Lucien et Alain Tissot ont voué à leur ville un amour à la fois profond et critique. Un livre de Robert Nussbaum raconte leur vie et leur combat.
Quelque chose à déclarer ? « Oui, une demoiselle et une cruche. » C’est bien connu, les gabelous goûtent peu la plaisanterie. Lucien en profitait pour dérouter le douanier de Biaufond avec d’anciens mots pour passer une lampe à pétrole et un pot. Ce n’est qu’une des anecdotes qui émaillent le bouquin de Robert Nussbaum, dès ce samedi en librairie. Lucien Tissot ne le lira pas : il nous a quittés en janvier 2021.
Des histoires, Alain en regorge tout autant. En 2011, il tenait son auditoire en haleine en racontant la contrebande séculaire autour du Doubs. Et de rappeler la panique des habitants de La Chaux-de-Fonds, avertis de l’arrivée du célèbre brigand Mandrin et de sa bande de pillards, en 1754. Mais la ville n’était pas leur objectif : ils ne firent qu’y dormir!

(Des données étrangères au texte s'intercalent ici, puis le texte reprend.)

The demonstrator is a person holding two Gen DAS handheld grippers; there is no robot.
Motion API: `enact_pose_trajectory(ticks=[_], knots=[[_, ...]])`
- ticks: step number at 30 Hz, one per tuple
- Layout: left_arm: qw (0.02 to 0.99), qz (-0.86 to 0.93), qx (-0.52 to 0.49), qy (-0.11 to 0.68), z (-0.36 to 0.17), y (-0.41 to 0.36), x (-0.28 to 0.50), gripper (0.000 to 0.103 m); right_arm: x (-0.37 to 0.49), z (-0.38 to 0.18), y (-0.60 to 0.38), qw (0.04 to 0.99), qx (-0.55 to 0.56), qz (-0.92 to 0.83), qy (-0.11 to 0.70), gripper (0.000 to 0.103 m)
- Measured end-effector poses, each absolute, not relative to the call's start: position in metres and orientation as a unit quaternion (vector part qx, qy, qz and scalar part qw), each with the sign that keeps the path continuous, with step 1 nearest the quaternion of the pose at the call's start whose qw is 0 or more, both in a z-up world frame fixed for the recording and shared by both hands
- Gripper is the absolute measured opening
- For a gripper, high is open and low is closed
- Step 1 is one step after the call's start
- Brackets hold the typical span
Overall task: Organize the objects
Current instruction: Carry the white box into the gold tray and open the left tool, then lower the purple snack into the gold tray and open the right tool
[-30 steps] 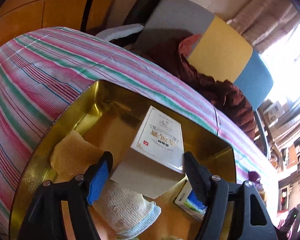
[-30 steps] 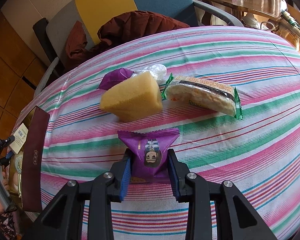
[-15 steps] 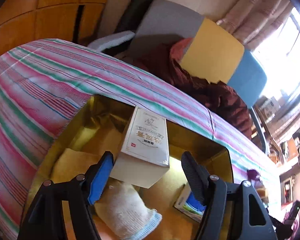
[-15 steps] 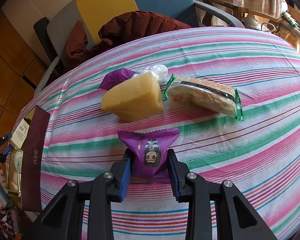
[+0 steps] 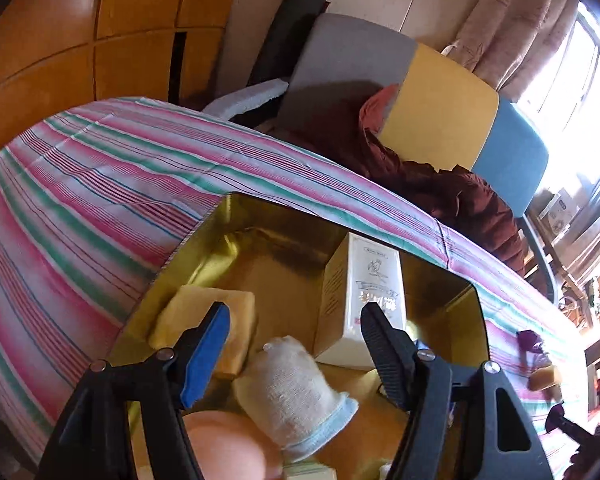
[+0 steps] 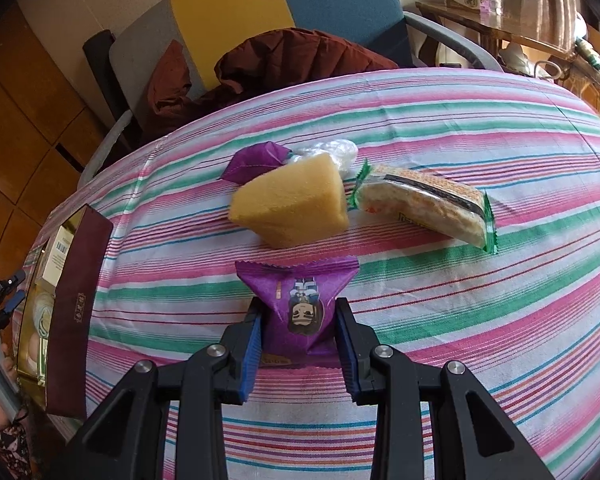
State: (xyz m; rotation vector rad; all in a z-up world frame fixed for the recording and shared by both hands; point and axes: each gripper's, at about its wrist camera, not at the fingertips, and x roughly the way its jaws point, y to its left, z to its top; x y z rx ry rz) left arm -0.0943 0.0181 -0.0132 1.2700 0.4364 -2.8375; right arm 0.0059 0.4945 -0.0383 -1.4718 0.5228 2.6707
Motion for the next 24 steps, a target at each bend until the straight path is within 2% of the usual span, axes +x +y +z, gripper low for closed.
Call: enact_pose_trajectory(ticks=[3, 7, 13, 24], knots=[[-0.013, -0.908, 0.402, 0.114, -0.012, 0.022, -0.082, 0.069, 0.005, -0.034, 0.477, -0.004, -0.474, 0.867, 0.152, 0.034], [-0.035, -0.910, 0.406, 0.079, -0.014, 0.030, -0.070, 0.069, 0.003, -0.032, 0.446, -0.059, -0.482, 0.855, 0.182, 0.034], [-0.059, -0.900, 0.421, 0.093, -0.021, 0.027, -0.058, 0.069, -0.007, -0.015, 0.370, -0.147, -0.473, 0.851, 0.176, 0.034], [-0.034, -0.905, 0.410, 0.106, -0.020, -0.006, -0.044, 0.069, -0.033, 0.001, 0.233, -0.248, -0.460, 0.847, 0.101, 0.034]])
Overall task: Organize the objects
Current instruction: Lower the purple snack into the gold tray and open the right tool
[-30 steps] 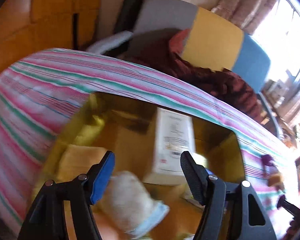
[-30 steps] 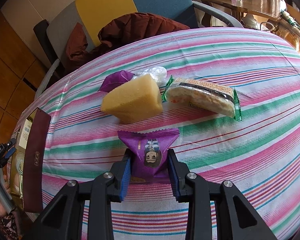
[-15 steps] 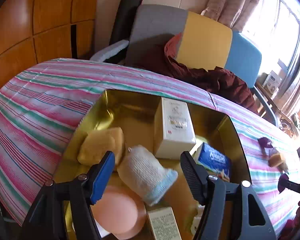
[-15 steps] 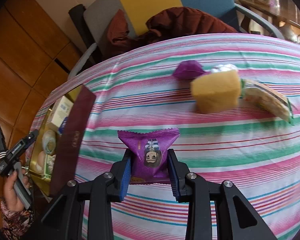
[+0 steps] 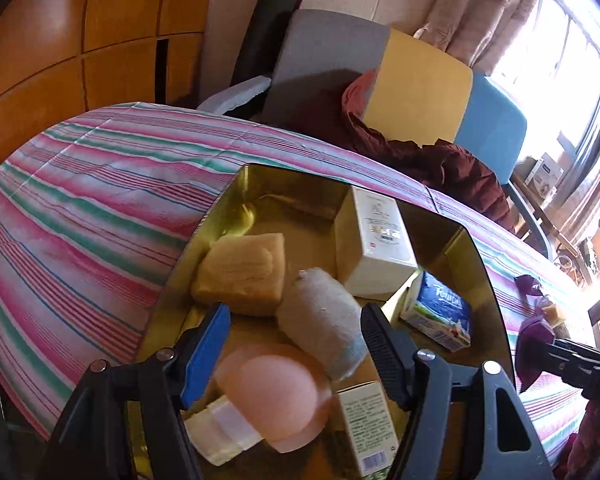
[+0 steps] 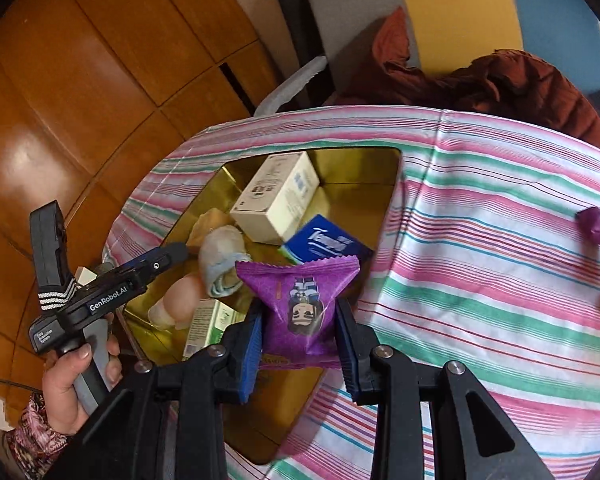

Lucien, avocat spécialisé dans la propriété intellectuelle, et Alain, professeur d’anglais au Gymnase de la ville, avaient de nombreux points communs. Leur père André (qui fut directeur du Gymnase) les avait sensibilisés à la défense des témoins architecturaux du passé. Ils ont perpétué en faveur des anciennes fermes le combat de l’Aspam (Association pour la sauvegarde du patrimoine des Montagnes neuchâteloises), fondée par André en 1963.
Le cœur à gauche, certes, mais doctrinaires ni l’un ni l’autre. « Les patrons ne sont pas forcément tous des salauds», dira Lucien, qui en a beaucoup côtoyé. Alain, lui, a siégé 14 ans au Conseil général dans les rangs socialistes. Membre de la commission d’urbanisme, il se voulait avant tout pragmatique : extension du Musée des beaux-arts, Espacité, Théâtre…
Après de beaux succès et quelques revers, l’avenir n’est pas bouché, disent-ils : la vague verte, chez les jeunes, crée l’espoir.